As pediatric physical therapists, we often have to teach our patients proper coordination for pushing techniques. We typically use animal noises or sounds such as “MOOO,” “SSSS,” or “SHHH” so it’s easier for kids to breathe while pushing. We encourage them to take a deep breath and then exhale while making one of those sounds and pushing down. It might sound silly, but it works wonders.


Remember to hydrate

As if we didn’t have enough cause to stay hydrated, avoiding constipation is yet another reason to offer little ones water often. The body pulls water from the intestines to stay hydrated, and dehydration leads to your body absorbing more water, thus contributing to more solid bowel movements. By staying hydrated, your body won’t take as much water from the intestines, making for softer bowel movements. 

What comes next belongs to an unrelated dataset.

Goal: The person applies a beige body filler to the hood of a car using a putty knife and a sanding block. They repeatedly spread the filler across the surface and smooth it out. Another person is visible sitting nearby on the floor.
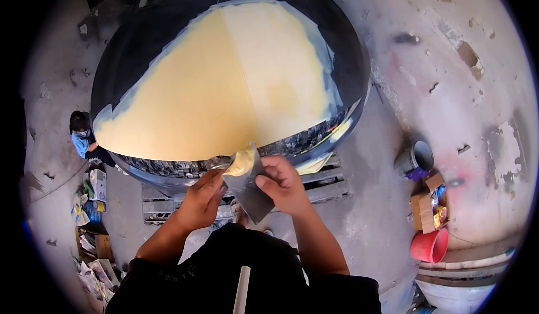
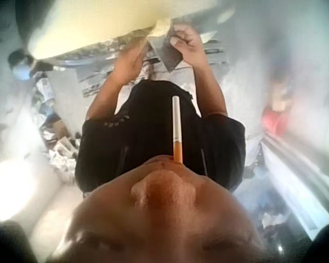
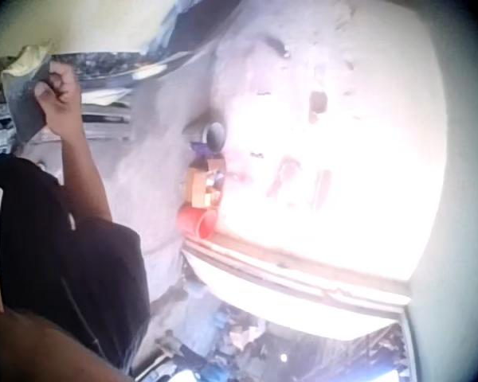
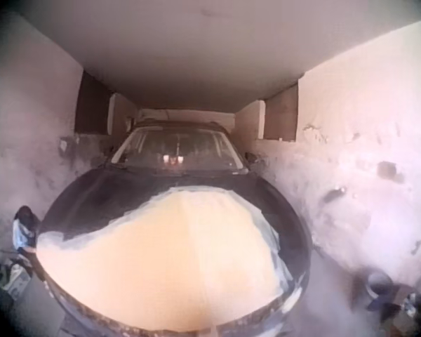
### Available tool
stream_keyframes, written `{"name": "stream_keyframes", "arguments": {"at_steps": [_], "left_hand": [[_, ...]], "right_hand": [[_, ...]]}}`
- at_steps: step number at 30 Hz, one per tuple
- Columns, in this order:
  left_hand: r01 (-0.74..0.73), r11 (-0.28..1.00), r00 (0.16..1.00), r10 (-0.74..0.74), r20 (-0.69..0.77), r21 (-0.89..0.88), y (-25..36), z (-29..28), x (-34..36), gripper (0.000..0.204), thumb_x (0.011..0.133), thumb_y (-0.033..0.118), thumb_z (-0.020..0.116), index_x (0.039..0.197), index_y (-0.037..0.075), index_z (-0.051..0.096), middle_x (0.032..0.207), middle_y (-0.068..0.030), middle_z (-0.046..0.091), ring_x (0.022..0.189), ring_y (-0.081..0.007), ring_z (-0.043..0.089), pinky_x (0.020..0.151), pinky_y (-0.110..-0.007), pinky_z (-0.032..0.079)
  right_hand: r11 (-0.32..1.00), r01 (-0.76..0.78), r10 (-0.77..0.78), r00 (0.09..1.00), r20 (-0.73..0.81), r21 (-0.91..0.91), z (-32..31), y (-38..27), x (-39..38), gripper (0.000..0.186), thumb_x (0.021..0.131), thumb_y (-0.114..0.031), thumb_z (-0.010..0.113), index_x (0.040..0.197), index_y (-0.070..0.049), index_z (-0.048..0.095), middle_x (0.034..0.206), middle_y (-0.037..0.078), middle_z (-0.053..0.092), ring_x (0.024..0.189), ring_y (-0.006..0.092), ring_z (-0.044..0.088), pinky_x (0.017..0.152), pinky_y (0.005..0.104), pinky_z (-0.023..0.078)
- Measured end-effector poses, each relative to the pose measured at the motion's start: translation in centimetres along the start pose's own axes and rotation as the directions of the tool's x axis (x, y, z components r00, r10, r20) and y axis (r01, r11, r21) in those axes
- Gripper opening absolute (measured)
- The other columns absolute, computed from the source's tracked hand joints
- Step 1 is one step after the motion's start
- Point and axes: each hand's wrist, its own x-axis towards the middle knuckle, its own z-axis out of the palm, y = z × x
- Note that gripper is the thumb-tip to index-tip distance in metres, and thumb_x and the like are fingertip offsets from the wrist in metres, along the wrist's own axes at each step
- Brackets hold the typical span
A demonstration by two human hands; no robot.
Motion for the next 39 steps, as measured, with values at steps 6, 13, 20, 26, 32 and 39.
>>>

Include fiber-rich foods in their diet

Just as water is very important, it’s also crucial to encourage a high-fiber diet. Fiber helps provide bowel movements with bulk so they can move more easily along the digestive tract. Think whole grains, fruit, vegetables, nuts, etc. If your child isn’t fond of a particular food or ingredient, don’t push that one—instead, find something they’re willing to eat! You can also swap out white bread/pasta for whole grain bread/pasta or sneak some chia seeds into smoothies or yogurt. 


Encourage activity

The bowels respond to movement and activity. By activating the abdominals and deep breathing muscles, your bowels are also activated. Encouraging activity can promote bowel motility, so it’s important to keep your children active. Things like climbing, swimming, and bike riding can especially activate the abdominals, which in turn activates the bowels. 


Discourage holding habits

As much as possible, try to discourage holding habits. If you see your child demonstrating holding behaviors such as crossing their legs, sitting on their heels, or doing potty dances, encourage your child to go to the bathroom. By holding, the pelvic floor muscles can become overactive and initiate a vicious cycle of stool withholding. When the pelvic floor muscles become overactive, it’s more difficult to void and your bowels store more stool, thus becoming more and more backed up. 


Other ways to help your constipated child

If you feel your child is constipated, the following recommendations may be helpful: 

  • Number one, talk to your doctor. Medication may be helpful for your child.
  • Try to encourage toilet sits after meals. After meals, your bowels begin to move and be more active, so sitting on the toilet 20-30 minutes after a meal may stimulate a bowel movement.
  • Try a belly massage. Start at your child’s right hip, move up toward the ribs, across the belly, and then down toward the left hip. This pattern follows the movement of the large intestine and can help move stool along. You can drag your hand or make small circles along that pattern. Try for 5-10 minutes to see if it helps stimulate a bowel movement.
  • Try a warm bath. Warm baths can help the muscles relax.
  • And be sure to encourage more of the above: water, fiber, and activity.